__PROBLEM__.
Find every line of the listing below where "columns" appears, and copy it.

*** Opening DATA EXCERPTS ***

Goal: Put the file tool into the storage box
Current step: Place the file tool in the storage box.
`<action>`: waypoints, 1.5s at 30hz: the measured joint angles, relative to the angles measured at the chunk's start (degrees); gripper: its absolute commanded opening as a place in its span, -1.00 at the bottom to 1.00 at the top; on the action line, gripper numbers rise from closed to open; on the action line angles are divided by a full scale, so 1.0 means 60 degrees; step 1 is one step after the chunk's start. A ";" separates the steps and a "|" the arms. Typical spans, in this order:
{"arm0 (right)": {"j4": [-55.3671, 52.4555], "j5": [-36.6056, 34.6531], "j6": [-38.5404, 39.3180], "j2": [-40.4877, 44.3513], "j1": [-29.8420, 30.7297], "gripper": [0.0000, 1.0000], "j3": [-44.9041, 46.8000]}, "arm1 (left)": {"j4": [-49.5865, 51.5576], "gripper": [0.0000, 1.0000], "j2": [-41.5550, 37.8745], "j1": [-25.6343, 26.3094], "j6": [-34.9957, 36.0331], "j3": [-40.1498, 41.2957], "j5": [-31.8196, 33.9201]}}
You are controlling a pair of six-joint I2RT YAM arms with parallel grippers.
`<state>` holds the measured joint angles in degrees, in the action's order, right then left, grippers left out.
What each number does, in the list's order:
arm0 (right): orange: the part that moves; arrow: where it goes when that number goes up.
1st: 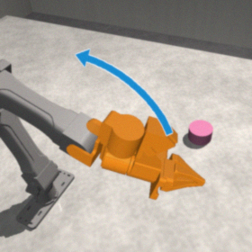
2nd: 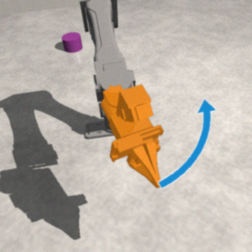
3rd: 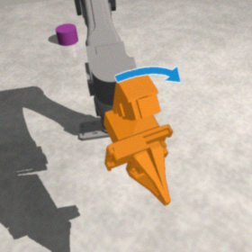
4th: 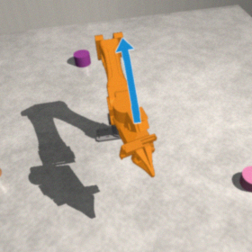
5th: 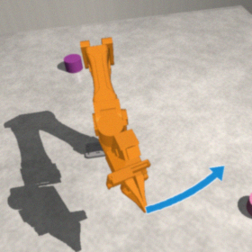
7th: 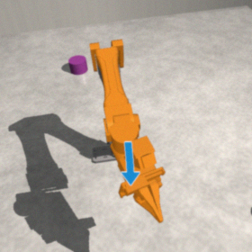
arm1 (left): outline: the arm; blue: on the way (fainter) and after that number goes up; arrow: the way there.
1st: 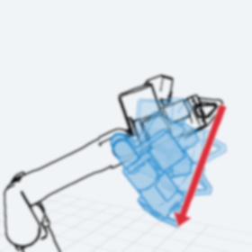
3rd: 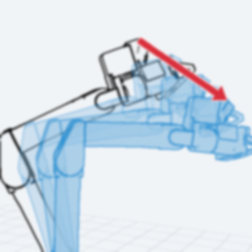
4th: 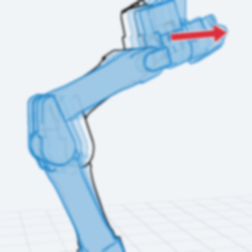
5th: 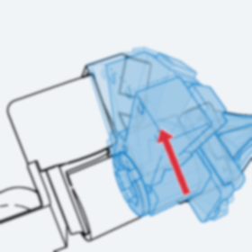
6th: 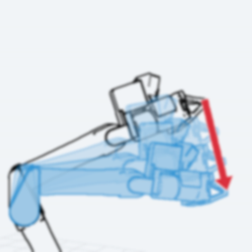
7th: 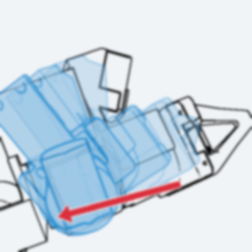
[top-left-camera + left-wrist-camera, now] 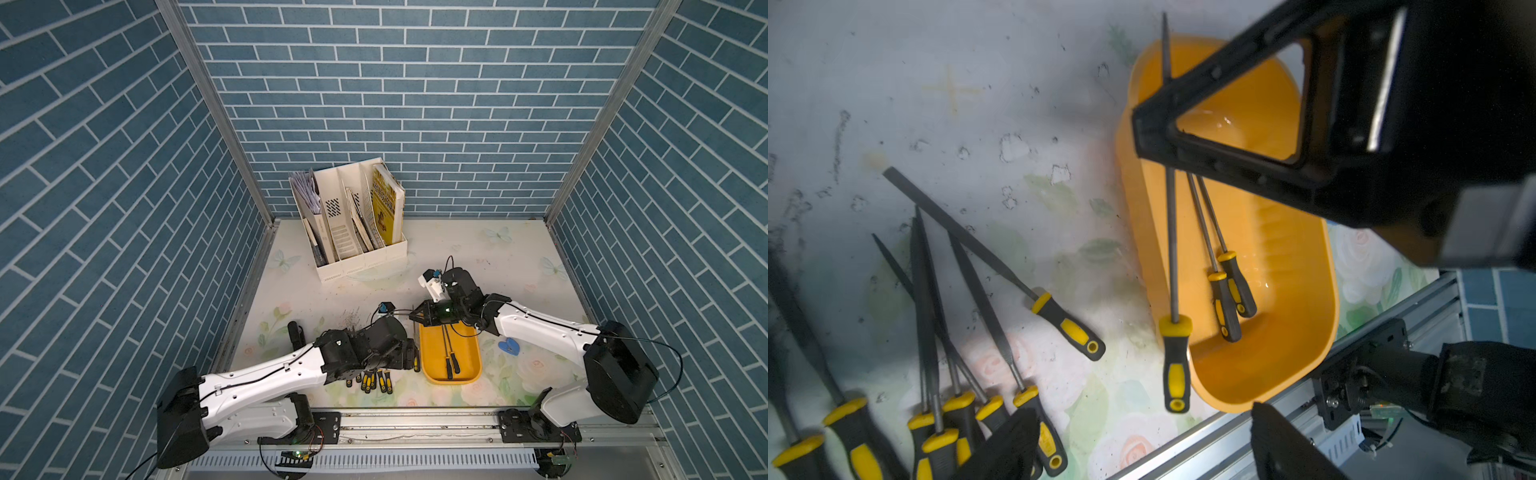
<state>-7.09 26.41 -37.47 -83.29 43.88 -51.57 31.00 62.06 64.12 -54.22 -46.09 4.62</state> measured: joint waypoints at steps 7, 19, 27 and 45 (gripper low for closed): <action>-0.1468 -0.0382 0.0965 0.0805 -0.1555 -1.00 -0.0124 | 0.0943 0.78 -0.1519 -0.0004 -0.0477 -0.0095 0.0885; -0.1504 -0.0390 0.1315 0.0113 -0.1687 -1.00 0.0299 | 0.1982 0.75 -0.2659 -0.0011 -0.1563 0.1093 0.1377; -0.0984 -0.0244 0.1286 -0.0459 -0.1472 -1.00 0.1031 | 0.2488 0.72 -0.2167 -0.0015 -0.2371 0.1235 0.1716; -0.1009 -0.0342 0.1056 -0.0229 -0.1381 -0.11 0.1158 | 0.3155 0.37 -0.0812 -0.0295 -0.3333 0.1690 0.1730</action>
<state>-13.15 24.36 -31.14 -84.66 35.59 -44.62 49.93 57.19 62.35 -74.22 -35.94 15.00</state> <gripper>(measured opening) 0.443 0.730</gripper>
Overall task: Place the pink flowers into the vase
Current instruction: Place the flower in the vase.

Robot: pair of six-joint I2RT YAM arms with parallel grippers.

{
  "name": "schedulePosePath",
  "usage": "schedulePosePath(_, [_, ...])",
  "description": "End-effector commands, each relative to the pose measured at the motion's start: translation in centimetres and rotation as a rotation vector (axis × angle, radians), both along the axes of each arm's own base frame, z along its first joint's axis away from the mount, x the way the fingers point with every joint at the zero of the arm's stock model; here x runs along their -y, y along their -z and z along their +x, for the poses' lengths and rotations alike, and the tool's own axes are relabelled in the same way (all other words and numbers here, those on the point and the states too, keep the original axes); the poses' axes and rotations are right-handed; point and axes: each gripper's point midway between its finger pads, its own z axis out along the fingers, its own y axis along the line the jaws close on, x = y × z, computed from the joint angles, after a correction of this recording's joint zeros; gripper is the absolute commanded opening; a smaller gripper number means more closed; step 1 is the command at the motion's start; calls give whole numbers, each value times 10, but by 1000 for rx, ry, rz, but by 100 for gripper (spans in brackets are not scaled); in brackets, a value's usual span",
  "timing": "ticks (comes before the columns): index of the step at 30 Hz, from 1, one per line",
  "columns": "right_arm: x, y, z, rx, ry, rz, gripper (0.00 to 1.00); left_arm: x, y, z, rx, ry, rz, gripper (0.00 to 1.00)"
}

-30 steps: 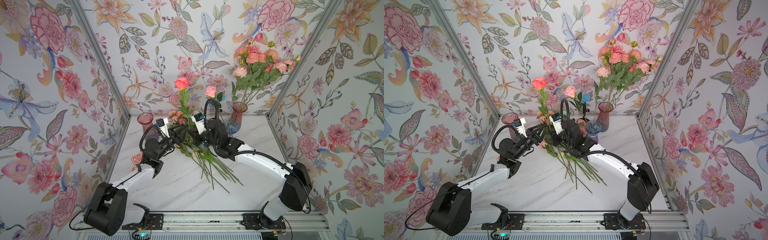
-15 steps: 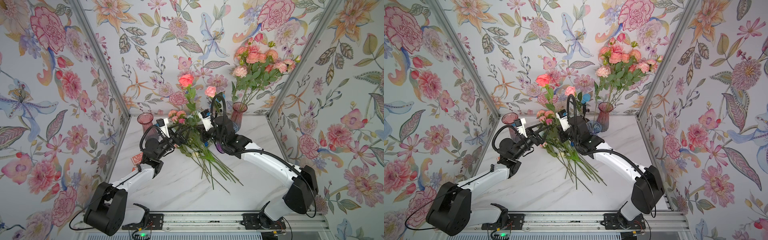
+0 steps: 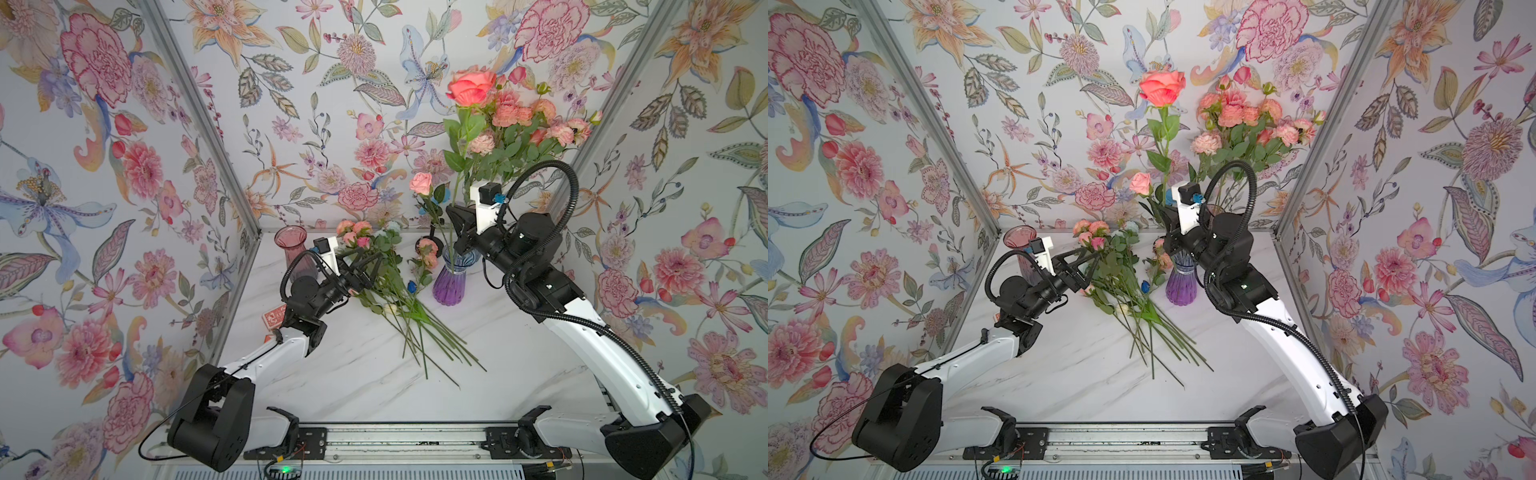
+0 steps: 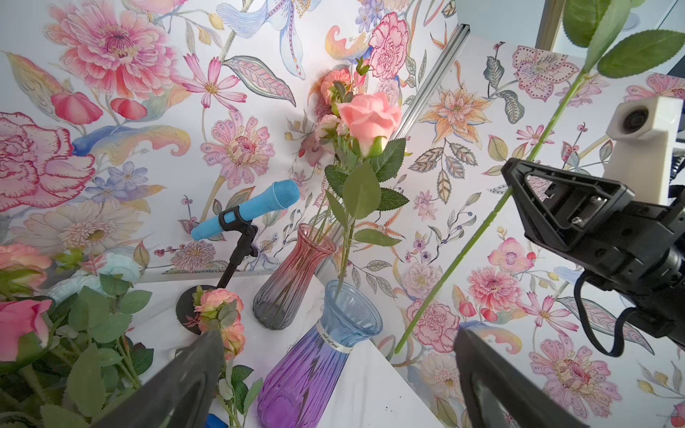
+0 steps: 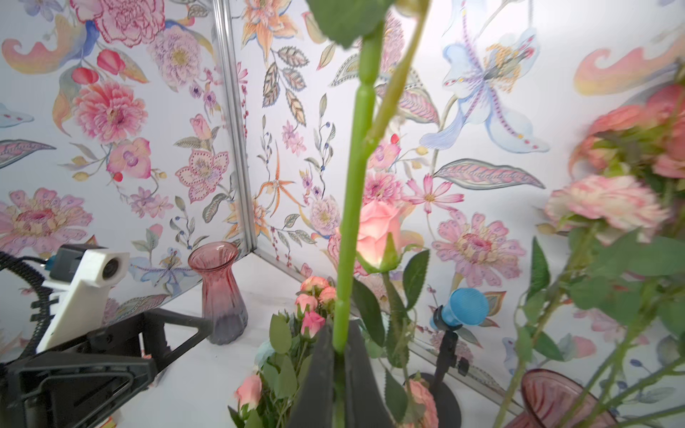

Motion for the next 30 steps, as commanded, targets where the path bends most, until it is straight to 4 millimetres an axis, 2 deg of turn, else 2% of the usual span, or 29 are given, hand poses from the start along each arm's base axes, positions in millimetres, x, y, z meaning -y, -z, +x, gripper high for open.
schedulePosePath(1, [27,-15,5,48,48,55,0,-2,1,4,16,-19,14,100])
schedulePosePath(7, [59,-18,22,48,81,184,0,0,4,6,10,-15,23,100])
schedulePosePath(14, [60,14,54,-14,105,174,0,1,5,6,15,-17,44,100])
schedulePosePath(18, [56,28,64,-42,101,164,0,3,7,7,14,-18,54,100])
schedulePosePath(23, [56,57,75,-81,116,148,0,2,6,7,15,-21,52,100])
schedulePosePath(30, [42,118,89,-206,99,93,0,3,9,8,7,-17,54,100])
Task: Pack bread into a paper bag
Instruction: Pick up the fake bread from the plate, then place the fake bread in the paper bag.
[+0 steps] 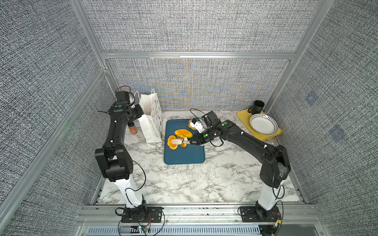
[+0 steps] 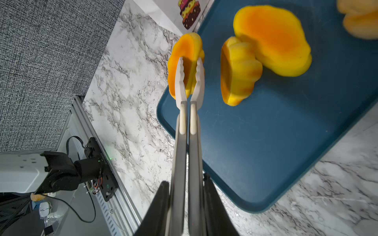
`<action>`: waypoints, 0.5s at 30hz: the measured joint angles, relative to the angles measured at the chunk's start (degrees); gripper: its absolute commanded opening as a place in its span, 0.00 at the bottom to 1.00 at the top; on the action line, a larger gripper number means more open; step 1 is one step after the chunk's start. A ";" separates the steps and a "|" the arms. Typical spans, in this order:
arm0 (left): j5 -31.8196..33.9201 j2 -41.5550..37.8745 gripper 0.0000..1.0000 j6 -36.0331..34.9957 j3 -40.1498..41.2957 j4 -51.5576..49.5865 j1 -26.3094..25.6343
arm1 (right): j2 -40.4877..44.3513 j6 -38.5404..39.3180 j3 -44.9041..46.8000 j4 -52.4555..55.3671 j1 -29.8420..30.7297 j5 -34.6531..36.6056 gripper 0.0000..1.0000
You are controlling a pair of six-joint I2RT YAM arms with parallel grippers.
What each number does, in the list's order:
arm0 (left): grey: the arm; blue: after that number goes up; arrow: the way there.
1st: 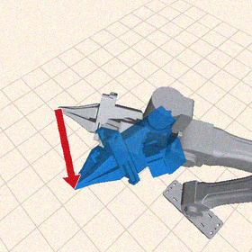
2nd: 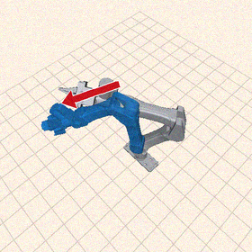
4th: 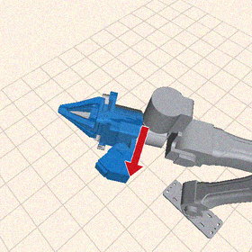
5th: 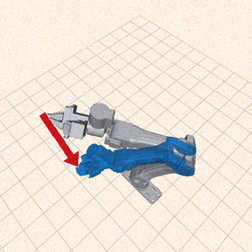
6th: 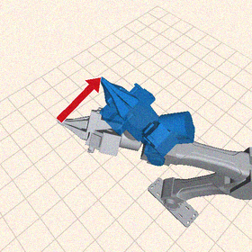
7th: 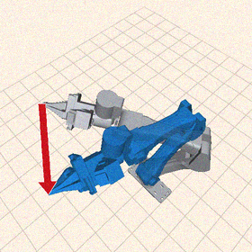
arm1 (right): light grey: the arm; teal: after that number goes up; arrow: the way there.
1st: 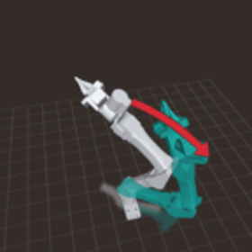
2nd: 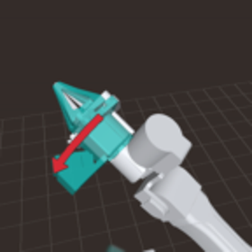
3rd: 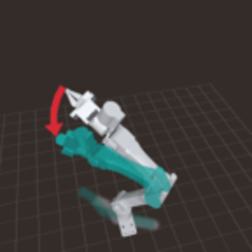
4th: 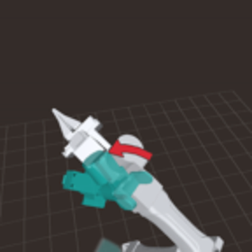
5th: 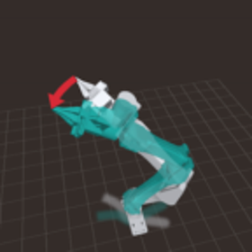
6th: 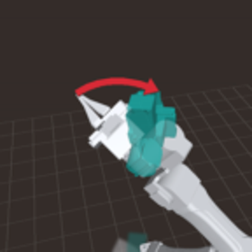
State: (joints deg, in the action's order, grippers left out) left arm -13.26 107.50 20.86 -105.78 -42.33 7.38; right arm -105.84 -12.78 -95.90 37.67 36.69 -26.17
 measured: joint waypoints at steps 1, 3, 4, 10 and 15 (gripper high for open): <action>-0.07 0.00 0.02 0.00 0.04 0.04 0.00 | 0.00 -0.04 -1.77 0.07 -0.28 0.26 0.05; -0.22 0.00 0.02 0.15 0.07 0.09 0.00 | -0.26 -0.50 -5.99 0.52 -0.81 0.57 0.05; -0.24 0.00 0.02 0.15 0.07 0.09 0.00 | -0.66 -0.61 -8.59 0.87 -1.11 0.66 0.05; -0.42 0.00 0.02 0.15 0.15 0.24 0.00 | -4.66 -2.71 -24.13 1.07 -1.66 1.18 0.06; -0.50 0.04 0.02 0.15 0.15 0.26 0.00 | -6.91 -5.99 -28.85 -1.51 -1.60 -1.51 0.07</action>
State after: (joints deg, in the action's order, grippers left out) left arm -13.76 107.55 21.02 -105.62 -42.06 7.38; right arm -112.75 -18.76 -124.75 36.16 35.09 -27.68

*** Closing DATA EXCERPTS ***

__SOLVED PROBLEM__.
  "timing": "ticks (comes before the columns): index of the step at 30 Hz, from 1, one per line",
  "columns": "right_arm: x, y, z, rx, ry, rz, gripper (0.00 to 1.00); left_arm: x, y, z, rx, ry, rz, gripper (0.00 to 1.00)"

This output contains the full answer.